▶ _Problem description_
Reproduce the lines of the material exactly, excluding every image.
■ ■ ■ ■ ■
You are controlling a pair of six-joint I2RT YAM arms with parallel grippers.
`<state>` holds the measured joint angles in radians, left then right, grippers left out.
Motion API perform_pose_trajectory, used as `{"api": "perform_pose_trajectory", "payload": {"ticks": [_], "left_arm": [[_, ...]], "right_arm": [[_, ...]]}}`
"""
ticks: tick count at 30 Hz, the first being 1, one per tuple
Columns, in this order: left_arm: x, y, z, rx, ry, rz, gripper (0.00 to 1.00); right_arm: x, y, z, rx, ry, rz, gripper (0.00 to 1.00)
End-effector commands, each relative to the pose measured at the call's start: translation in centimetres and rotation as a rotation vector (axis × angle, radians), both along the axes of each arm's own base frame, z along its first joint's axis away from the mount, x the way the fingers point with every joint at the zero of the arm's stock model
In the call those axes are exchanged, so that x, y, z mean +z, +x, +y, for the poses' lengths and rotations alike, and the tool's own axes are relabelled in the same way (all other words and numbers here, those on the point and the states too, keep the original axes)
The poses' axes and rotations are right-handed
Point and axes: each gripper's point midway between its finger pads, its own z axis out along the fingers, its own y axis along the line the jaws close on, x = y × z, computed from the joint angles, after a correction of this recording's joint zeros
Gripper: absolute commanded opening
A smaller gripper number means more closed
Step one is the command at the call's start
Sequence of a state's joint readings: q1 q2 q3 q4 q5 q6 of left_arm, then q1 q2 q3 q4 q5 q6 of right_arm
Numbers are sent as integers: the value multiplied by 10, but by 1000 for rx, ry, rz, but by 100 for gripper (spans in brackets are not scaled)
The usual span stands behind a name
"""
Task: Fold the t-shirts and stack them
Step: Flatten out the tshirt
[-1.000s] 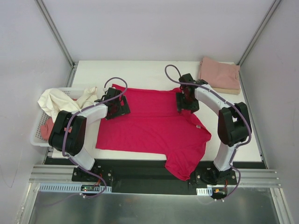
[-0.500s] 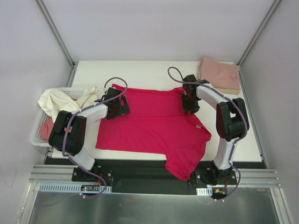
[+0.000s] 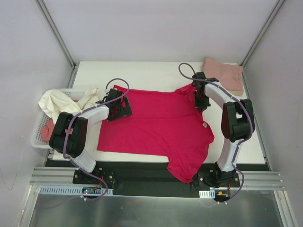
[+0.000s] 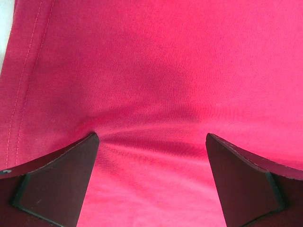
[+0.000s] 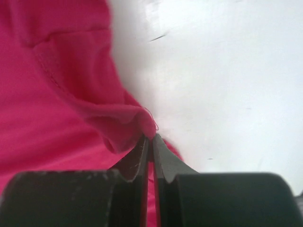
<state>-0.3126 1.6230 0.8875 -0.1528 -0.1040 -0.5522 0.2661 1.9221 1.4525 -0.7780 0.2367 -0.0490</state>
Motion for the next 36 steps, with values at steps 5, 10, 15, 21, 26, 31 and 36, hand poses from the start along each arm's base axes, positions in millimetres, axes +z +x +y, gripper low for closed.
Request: {"api": "perform_pose_trajectory", "payload": {"ticks": [5,10,15,21,26,31,36], "left_arm": [[-28,-33,12,-9,40,150,99],[-24,-33,4,-31,3,150,99],[-9,-28,-5,-55,-42,111,99],[42,-4,-30,-119,-109,-28,99],[61,17,-41,-148,-122,-78,99],[65,43,-49,-159,-114,-97,99],[47,62,-54,-165,-91,-52,99]], "right_arm": [[19,35,-81,-177,-252,-45,14],[26,42,-89,-185,-268,-25,51],[45,41,-74,-182,-170,-78,71],[66,52,-2,6,196,-154,79],[66,71,50,123,378,-162,97],[54,92,79,120,409,-149,97],[21,105,88,-10,401,-112,97]]}}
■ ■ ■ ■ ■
▶ _Finished task_
You are controlling a pair of six-joint I2RT YAM arms with parallel grippers.
`<state>` holds the measured joint angles in radians, left then right, grippers left out.
Motion API perform_pose_trajectory, used as `{"api": "perform_pose_trajectory", "payload": {"ticks": [_], "left_arm": [[_, ...]], "right_arm": [[_, ...]]}}`
"""
ticks: tick count at 30 Hz, the first being 1, one per tuple
Columns, in this order: left_arm: x, y, z, rx, ry, rz, gripper (0.00 to 1.00); right_arm: x, y, z, rx, ry, rz, gripper (0.00 to 1.00)
End-effector commands, each relative to the pose measured at the call's start: translation in centimetres and rotation as a rotation vector (axis × angle, radians), both along the axes of each arm's own base frame, z along its first joint's axis away from the mount, x the way the fingers point with every joint at the zero of the arm's stock model
In the call those axes are exchanged, so that x, y, z mean +z, +x, +y, for the poses' lengths and rotations alike, and the tool's own axes are relabelled in the same way (all other words and numbers here, those on the point and the states too, keep the original axes)
The poses' axes and rotations are right-handed
Point and axes: each gripper's point midway between its finger pads, its own z axis out along the fingers, its own y axis along the line the jaws close on, x = y × z, computed from the joint angles, after a correction of this recording's joint zeros
Gripper: absolute commanded opening
A smaller gripper number means more closed
Step one is the command at the call's start
Sequence of a state's joint readings: q1 q2 q3 q4 q5 q6 of left_arm, then q1 q2 q3 q4 q5 q6 of right_arm
Numbers are sent as integers: the value multiplied by 10, but by 1000 for rx, ry, rz, but by 100 for gripper (spans in brackets are not scaled)
The usual span stands behind a name
"""
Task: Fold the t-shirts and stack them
Step: Flatten out the tshirt
[-1.000s] 
[-0.500s] 
[+0.000s] 
[+0.000s] 
[+0.000s] 
<state>-0.3126 1.6230 0.8875 -0.1528 -0.1040 -0.5522 0.2661 1.9221 1.4525 -0.7780 0.2367 -0.0490</state>
Motion for the next 36 steps, with values at steps 5, 10, 15, 21, 26, 31 and 36, hand poses from the start along each arm's base axes, positions in millimetres, axes +z +x +y, gripper low for closed.
Request: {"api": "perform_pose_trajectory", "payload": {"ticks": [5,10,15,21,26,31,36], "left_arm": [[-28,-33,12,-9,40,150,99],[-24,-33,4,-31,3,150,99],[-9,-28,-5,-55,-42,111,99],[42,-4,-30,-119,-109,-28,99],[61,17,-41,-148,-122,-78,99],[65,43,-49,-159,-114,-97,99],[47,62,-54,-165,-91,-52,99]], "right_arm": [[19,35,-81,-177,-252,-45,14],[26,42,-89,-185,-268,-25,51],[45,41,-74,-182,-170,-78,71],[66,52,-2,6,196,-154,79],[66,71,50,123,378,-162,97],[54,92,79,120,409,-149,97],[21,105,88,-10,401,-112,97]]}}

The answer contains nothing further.